-- Information supplied follows --

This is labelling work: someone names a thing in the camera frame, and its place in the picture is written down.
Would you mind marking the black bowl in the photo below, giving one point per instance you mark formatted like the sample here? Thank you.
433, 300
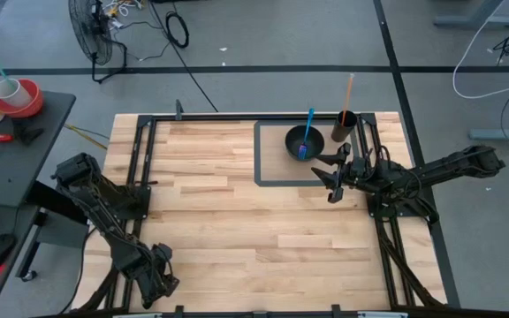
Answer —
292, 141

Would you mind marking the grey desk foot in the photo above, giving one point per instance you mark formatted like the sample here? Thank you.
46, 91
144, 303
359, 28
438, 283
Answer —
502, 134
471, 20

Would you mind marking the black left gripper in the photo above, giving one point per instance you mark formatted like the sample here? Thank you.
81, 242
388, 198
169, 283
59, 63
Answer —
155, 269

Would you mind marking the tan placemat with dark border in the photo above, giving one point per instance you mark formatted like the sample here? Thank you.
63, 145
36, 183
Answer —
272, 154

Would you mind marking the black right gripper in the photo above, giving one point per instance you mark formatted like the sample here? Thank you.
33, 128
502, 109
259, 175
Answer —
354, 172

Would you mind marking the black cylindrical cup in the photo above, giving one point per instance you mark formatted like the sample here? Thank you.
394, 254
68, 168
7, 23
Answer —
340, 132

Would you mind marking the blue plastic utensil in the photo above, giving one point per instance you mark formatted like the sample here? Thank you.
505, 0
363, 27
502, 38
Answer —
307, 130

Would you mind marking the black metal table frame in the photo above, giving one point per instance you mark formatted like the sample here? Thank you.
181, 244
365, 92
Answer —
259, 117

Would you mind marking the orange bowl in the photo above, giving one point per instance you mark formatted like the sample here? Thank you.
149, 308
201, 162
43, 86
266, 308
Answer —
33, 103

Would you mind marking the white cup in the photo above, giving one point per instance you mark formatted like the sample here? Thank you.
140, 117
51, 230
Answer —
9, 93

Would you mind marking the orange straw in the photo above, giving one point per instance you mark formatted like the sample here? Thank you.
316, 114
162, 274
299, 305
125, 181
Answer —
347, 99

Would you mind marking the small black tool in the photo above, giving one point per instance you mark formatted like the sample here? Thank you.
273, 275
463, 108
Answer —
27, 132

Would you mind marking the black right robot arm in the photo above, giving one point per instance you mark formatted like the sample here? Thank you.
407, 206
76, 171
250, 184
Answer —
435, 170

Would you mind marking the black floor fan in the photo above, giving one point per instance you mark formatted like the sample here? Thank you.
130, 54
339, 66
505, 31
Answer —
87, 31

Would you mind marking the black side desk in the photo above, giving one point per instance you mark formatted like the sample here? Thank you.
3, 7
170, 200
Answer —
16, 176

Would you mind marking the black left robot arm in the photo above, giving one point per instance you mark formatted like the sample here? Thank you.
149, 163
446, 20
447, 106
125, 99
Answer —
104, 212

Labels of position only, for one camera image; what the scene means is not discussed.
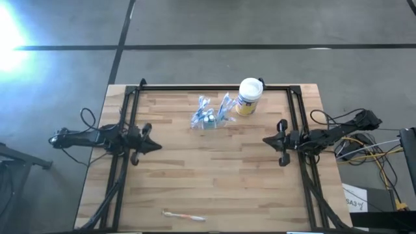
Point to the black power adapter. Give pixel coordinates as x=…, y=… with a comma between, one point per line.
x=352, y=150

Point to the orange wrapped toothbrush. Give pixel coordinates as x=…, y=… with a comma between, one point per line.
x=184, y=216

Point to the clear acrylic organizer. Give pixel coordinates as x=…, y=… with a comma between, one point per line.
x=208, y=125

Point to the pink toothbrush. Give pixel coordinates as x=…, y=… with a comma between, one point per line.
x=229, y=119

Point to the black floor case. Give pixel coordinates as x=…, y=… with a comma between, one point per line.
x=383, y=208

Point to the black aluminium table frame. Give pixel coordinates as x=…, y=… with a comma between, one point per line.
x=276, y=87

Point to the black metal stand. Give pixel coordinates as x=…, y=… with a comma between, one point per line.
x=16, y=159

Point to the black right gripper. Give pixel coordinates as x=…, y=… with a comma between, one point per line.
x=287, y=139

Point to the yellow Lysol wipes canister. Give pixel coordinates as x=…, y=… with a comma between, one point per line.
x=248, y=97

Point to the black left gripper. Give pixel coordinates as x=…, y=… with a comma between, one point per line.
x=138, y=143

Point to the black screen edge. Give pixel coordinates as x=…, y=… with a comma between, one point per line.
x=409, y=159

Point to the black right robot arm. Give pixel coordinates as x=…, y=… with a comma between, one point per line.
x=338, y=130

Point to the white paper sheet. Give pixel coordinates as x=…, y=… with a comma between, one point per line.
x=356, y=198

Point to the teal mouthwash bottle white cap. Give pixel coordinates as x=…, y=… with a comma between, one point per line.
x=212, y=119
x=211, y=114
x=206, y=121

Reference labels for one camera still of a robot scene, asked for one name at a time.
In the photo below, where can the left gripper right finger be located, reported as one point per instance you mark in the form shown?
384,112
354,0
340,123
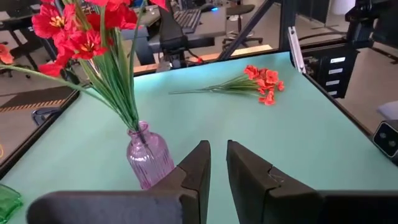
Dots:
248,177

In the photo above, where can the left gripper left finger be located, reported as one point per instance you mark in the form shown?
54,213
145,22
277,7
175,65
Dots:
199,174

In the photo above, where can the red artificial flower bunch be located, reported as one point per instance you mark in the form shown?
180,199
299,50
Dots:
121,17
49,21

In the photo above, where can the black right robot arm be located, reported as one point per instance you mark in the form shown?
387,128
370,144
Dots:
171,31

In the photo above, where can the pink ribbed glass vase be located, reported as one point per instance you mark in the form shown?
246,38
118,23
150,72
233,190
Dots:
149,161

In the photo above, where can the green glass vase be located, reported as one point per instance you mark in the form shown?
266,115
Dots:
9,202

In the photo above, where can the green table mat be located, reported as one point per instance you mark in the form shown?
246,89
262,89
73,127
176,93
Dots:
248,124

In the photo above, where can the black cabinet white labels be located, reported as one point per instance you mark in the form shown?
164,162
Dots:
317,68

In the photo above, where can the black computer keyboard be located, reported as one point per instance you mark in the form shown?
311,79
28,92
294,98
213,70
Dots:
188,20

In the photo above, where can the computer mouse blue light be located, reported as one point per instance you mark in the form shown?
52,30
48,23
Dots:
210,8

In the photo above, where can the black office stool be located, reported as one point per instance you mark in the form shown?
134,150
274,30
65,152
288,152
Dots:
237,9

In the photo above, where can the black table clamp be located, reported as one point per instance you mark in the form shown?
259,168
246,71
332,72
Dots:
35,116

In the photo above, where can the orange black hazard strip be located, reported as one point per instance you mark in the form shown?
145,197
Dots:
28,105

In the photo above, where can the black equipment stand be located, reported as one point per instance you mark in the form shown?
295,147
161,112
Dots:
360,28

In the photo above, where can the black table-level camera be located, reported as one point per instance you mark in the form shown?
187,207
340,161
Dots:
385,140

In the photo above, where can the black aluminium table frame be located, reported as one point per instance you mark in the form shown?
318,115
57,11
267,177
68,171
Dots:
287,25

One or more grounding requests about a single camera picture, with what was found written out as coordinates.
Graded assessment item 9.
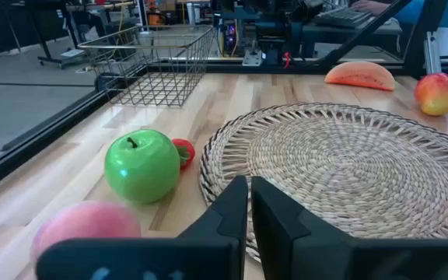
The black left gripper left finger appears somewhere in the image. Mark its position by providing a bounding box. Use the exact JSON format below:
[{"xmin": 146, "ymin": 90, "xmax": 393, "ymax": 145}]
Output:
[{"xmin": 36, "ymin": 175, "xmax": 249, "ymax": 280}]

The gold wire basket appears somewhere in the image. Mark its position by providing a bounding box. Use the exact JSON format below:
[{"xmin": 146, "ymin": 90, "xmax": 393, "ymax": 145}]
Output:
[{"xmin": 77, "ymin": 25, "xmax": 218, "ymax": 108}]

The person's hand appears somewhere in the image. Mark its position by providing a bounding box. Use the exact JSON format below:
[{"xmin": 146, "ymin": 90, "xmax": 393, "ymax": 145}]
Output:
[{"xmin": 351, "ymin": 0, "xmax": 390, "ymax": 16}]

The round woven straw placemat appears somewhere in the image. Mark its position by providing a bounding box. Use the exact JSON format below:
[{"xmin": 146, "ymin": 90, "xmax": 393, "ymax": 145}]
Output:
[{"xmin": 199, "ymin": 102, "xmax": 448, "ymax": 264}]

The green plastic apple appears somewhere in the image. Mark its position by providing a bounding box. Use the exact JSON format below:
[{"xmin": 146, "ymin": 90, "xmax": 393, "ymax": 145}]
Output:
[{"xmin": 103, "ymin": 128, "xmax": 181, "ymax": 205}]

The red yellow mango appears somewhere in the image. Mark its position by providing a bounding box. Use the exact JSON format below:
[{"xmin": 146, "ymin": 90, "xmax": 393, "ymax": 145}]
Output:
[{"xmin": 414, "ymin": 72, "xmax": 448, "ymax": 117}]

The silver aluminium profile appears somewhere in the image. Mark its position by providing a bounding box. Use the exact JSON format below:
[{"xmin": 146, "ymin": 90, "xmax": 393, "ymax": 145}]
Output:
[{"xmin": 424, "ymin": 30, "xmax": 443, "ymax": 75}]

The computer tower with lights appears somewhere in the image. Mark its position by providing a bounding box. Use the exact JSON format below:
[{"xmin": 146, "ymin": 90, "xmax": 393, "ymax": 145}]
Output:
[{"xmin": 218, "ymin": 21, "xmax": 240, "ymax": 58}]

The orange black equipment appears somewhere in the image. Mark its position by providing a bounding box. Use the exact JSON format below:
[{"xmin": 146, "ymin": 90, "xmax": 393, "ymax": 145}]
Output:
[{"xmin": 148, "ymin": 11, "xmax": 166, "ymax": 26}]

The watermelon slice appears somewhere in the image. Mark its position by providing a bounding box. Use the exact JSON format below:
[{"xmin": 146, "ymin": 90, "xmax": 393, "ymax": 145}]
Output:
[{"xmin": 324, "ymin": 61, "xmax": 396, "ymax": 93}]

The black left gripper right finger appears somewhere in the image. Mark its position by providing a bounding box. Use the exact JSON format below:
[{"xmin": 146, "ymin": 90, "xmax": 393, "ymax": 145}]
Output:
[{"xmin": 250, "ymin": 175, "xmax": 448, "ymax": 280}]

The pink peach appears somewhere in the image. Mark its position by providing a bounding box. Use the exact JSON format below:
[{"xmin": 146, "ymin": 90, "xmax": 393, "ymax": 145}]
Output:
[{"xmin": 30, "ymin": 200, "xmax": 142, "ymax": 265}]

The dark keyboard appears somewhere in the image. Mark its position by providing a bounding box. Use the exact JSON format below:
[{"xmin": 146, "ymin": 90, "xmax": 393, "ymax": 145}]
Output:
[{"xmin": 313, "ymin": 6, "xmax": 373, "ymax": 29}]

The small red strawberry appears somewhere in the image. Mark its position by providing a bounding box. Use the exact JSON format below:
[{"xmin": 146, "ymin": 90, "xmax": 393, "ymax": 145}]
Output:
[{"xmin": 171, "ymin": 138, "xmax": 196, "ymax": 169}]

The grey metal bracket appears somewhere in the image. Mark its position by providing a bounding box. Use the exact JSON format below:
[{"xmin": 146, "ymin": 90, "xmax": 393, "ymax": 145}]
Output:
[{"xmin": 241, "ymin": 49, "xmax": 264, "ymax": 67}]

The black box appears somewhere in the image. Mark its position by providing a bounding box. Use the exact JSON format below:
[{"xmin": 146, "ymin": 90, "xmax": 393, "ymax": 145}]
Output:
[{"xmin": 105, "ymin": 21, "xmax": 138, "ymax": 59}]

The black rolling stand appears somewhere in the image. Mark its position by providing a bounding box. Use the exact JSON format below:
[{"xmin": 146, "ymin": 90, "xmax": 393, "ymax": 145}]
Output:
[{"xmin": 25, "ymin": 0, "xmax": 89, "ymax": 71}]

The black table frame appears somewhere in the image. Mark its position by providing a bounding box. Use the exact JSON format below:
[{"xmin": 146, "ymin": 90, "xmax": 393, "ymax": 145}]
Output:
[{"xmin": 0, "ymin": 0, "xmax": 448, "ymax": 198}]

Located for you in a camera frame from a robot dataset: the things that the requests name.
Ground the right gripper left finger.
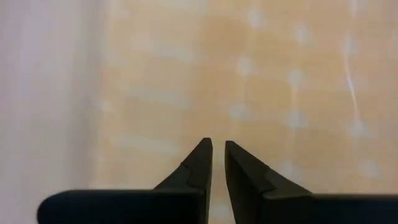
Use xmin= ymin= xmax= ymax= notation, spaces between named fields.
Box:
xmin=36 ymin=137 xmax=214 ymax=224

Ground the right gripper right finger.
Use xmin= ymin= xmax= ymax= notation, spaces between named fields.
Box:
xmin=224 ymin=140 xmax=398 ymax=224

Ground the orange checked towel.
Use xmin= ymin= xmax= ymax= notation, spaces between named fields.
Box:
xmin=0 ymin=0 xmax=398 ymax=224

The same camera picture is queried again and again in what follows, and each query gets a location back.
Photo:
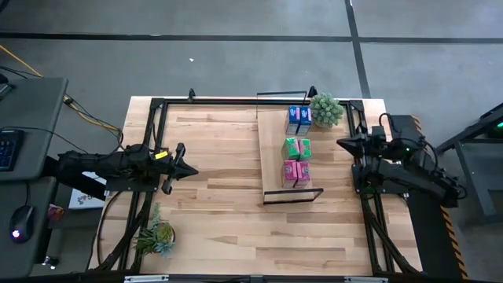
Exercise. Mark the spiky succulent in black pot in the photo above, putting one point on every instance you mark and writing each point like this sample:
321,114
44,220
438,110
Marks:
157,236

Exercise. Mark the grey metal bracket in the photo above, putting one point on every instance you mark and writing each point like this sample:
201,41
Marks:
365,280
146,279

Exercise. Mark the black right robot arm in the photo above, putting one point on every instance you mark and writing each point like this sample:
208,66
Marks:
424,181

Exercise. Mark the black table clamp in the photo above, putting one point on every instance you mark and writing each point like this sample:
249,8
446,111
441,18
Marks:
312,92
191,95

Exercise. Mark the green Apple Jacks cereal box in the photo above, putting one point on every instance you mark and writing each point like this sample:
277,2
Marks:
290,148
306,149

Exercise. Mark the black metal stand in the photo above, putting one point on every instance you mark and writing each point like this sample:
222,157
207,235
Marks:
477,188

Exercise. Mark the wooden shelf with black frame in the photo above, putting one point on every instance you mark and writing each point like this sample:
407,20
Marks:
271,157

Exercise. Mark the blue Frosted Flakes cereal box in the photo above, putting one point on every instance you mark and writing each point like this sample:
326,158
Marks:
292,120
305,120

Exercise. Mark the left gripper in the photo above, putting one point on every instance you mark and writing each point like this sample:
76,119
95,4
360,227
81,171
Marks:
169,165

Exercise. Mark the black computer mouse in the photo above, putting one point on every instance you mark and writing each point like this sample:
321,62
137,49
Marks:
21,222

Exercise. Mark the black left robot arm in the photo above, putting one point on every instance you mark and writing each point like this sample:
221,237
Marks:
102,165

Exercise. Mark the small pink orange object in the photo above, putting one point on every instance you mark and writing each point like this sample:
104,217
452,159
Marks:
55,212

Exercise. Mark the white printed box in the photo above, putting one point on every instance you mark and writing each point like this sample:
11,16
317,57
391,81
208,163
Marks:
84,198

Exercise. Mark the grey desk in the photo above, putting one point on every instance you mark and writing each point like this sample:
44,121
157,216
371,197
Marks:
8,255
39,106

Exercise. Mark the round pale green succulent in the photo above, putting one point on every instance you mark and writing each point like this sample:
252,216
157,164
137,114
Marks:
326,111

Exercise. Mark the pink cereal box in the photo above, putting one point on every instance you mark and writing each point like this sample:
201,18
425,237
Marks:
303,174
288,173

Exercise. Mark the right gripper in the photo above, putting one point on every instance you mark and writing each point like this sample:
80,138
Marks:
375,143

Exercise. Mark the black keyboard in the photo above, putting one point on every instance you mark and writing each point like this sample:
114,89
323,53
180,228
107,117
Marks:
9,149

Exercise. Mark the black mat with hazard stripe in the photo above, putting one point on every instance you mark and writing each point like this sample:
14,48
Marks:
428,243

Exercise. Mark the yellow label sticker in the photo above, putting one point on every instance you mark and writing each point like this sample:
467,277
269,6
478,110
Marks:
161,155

-- Information supplied concluded --

Out of the entries, pull every line that mentions "mouse".

In the photo above, where can the computer mouse blue light be located, reported as one point per instance you mark in the form shown?
Exercise. Mark the black computer mouse in the photo above, putting one point on every instance you mark and writing each point like this sample:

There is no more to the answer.